То, что просьба была услышана – Галька не сомневалась. Так же не сомневалась она и в клятве своей, пусть и сгоряча данной. Единственное, что страшило Версту, – это неизвестность. Ведь сколько им двоим было отпущено – поди узнай! Ещё она ясно осознавала, что старик тот больше не вернётся, но так же ясно, как Божий день, понимала она, что он где-то рядом, незримый и вездесущий, никогда не дремлющий, настолько рядом, что можно руку протянуть и коснуться.

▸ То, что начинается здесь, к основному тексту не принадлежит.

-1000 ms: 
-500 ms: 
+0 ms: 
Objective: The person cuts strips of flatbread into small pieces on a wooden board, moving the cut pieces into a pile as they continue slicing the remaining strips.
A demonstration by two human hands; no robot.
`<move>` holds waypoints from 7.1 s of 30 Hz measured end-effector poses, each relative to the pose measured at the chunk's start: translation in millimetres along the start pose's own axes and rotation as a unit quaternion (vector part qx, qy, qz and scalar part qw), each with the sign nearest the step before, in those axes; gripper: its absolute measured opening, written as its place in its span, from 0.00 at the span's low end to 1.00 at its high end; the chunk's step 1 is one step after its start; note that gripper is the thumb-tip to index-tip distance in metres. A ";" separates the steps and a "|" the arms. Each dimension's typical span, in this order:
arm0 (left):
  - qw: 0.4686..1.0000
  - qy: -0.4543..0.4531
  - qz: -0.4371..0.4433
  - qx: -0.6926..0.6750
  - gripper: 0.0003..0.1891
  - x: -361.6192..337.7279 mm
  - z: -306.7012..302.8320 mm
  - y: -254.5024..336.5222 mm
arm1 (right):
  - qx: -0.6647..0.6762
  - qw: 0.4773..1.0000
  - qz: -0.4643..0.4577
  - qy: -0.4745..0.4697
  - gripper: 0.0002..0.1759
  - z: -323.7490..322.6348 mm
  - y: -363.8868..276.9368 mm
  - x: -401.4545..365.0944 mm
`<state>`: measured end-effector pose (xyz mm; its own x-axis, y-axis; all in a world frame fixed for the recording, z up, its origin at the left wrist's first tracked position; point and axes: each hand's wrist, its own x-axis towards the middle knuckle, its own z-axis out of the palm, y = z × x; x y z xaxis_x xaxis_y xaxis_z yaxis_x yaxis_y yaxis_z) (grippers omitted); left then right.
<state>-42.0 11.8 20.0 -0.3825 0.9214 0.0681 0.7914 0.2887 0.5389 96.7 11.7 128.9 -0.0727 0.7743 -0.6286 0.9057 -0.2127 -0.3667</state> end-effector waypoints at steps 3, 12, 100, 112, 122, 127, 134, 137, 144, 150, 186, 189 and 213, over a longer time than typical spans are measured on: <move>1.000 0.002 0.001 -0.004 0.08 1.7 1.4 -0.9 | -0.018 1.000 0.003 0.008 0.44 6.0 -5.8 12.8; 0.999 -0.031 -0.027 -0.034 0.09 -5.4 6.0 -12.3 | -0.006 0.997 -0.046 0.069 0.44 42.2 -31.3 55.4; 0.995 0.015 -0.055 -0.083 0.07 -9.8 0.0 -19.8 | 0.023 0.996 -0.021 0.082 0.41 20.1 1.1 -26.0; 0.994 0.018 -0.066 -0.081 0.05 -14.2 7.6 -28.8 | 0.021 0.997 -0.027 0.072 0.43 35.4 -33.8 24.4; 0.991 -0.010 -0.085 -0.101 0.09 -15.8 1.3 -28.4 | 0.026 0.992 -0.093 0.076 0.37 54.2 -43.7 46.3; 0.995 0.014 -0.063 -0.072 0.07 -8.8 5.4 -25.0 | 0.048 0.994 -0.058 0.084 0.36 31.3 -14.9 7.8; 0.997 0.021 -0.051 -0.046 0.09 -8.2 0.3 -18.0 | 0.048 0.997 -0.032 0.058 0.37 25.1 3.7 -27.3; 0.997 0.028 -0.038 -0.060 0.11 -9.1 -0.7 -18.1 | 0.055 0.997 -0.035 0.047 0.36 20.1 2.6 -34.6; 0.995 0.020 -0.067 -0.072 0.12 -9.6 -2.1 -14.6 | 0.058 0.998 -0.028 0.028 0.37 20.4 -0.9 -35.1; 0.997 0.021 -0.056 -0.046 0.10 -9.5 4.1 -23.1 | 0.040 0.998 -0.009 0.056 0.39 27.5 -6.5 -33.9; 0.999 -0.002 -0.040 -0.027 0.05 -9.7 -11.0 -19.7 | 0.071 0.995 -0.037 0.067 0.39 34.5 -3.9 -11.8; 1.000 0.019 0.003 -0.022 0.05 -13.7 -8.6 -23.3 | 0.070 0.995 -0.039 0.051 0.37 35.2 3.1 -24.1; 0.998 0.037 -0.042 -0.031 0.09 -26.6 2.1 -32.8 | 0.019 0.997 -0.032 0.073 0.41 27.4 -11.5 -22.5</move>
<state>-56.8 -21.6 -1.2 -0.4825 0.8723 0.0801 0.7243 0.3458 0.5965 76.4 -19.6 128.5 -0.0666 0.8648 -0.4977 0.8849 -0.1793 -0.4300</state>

Квартиру старую Галька решила обменять. Выбрала поменьше, но ближе к центру, устроилась на постоянную работу на швейную фабрику. Всю рухлядь из старого жилища вынесла на помойку. Диван с Мишкой Завальным сожгли на пустыре, на том самом месте, где на Вовку напали собаки. Более или менее годную мебель раздала по соседям, оставила только бабкин сундук. Он появился у её матери ещё в те времена, когда Галька жила с ней девкой. Бабушка умерла, дом в деревне продали, а сундук мать в город приволокла. С тех пор, кажется, так и не открывала. Не открывала его и Галька. Хранила сундук, будто якорь, который хоть как-то связывал её с прошлым, где она была молода, здорова и видела жизнь в ярком солнечном свете.

Когда родила Вовку, а Вовкин отец её бросил, Галька сменила квартиру вместе с городом. Загнала сундук снова в угол и стала тянуть бурлацкую лямку из угрюмых однотипных дней, щедро поливая их водкой. Так она обмывала свою несостоявшуюся семейную жизнь.